Last week my little black Cocker Spaniel, Lucy turned 15. On Saturday morning she died in her bed.
I kept a bed for her on the floor next to the side of the bed where my wife and I sleep. For as long as we have lived in Trexlertown, she has followed me in to bed at night and slept in her place. Whenever I rose frome bed, the vibration of me walking by her would wake her, and she would follow me throughout the house.
We called her my little black shadow for that reason. She would follow me to the garage whenever I left, and be there waiting at the kitchen door when I returned.
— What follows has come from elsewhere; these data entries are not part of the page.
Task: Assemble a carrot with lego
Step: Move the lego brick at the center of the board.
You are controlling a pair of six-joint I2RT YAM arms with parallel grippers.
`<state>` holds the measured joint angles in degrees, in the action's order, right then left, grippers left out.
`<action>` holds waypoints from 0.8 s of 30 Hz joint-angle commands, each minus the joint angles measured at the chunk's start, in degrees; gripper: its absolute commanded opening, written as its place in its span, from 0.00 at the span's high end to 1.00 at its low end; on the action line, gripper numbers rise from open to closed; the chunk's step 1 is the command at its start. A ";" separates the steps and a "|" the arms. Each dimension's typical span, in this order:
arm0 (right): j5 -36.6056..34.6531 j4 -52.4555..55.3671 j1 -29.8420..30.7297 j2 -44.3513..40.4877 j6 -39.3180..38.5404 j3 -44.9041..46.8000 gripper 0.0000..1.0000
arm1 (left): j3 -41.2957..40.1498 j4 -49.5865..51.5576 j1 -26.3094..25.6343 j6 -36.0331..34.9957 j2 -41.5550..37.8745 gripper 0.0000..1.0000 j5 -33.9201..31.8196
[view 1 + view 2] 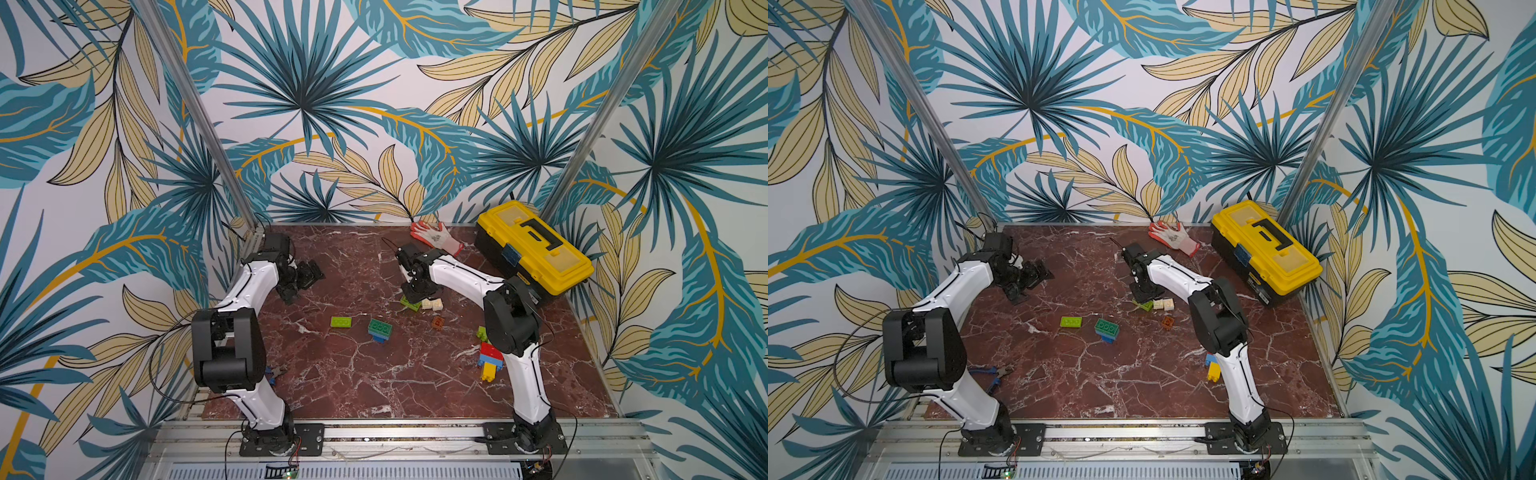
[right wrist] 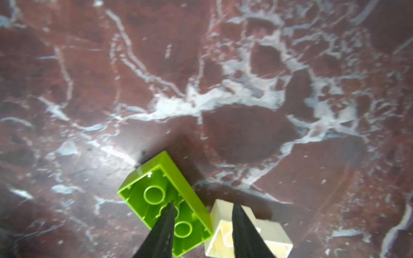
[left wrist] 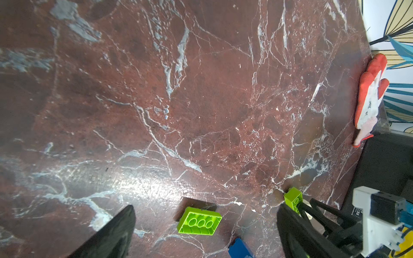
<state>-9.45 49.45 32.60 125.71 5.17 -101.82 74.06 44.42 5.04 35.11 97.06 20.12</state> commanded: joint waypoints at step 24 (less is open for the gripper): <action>11.39 -0.18 -0.99 -1.41 -16.44 1.04 0.22 | -1.31 -1.27 1.93 -1.63 -0.97 0.01 2.47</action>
<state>-0.03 47.44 32.12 121.86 -8.29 -99.26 73.38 44.12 6.11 34.26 97.06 22.00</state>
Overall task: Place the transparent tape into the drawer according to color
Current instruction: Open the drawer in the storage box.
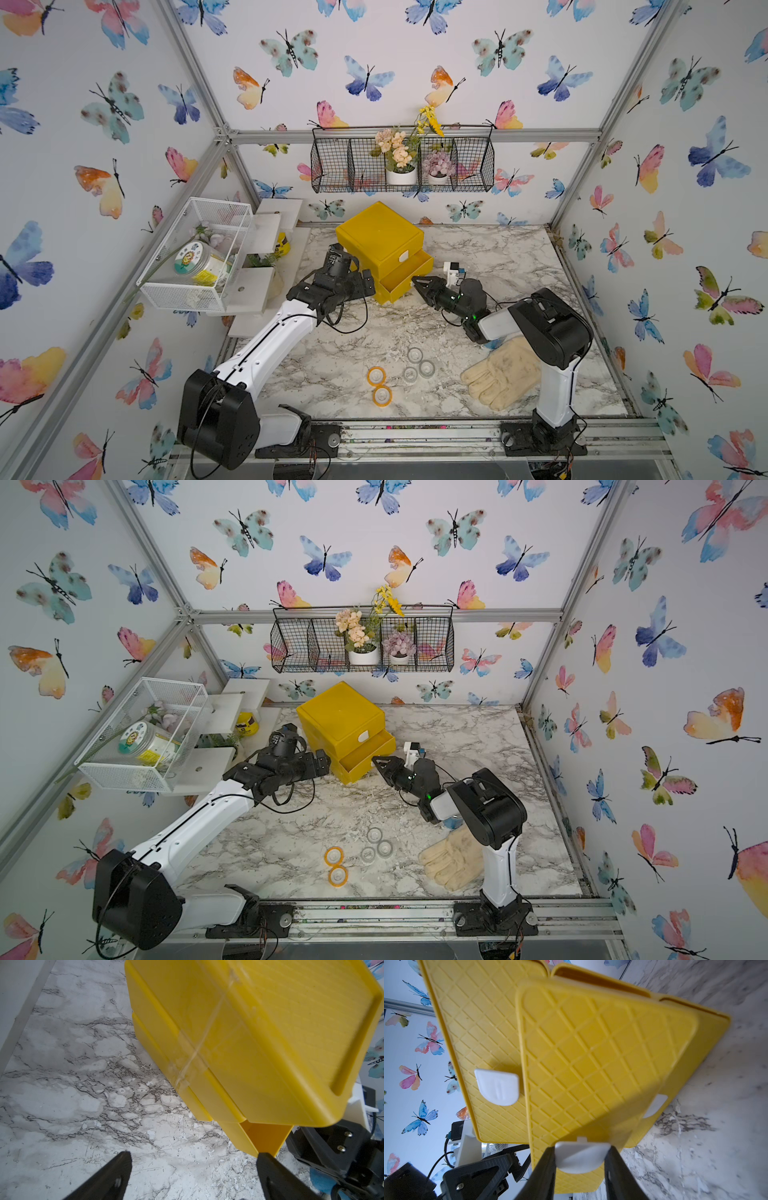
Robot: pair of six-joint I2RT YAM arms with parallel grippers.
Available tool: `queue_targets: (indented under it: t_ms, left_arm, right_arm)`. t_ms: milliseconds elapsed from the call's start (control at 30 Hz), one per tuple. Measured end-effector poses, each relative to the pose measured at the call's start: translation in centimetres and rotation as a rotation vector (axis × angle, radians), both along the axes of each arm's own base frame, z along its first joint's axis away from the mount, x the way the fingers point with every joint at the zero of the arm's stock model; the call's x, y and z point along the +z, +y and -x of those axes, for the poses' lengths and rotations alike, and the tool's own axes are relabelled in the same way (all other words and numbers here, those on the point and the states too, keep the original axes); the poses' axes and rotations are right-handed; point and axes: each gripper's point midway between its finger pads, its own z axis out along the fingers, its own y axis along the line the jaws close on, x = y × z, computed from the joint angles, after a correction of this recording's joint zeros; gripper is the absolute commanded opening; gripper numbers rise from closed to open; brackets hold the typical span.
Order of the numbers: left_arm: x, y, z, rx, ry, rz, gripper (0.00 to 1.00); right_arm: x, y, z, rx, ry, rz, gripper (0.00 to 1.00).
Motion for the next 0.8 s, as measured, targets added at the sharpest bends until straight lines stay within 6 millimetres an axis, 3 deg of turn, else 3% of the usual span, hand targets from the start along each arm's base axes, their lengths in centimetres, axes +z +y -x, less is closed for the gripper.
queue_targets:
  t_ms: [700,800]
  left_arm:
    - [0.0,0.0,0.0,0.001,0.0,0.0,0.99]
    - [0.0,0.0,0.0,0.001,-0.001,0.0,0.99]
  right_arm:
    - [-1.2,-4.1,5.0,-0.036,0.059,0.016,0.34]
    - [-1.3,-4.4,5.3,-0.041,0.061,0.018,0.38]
On Thursday I was working in the yard, and she was in high spirits, even running along the sidewalk when I threw a tennis ball for or other dog, Sally. I was trying to weed the flower beds, and she kept nudging me with her nose, begging me to pet her. I could never resist her happy eyes, and her tail wagged like the perpetual motion machine it always was.
I knew the day would come eventually but I still was not ready for it. When I looked down and realized she was not breathing or getting up to go outside, I went numb. I still had to go to work, so I picked her up in her bed and carried her to the garage. I wrapped her up to secure her body until I came home from work. Then I would have time to dig a grave out back next to where we buried Ethel less than two years ago.
All day Saturday my thoughts went back to all the happy moments Lucy had brought me in her years with our family. Lucy had a habit of creating circular formations on the sidewalk with her crap. Creations that we referred to as "Poophenge," because of the similarity to the British landmark Stonehenge.
She was an accomplished beggar for treats, having mastered the pitiful face that would have you believe that she was starving to death. A few years back, in response to her chubbiness, our vet had tested her for metabolism issues. The phone call to my wife with the diagnosis still makes us laugh today. "No Mrs. Casey. Lucy does not have a thyroid problem, she's just fat."
What I miss the most is her company. Whenever I sat down at the computer, she would lay in the bed beside my chair, and wait for my hand to drop and stroke her head and belly. She would wait patiently for those few affectionate touches, and I would be rewarded with a thankful lick or two.
Putting her down in her grave was hard, and I cried throughout the entire process, from digging to filling it in. I comfort myself thinking that she is running around heaven frolicking with her old friends Fred and Ethel. Her age had taken away much of her mobility, I want to believe that in God's heaven it has been restored as her reward for being such a loving and faithful creature. That's what I want to believe, and that is what gives me comfort.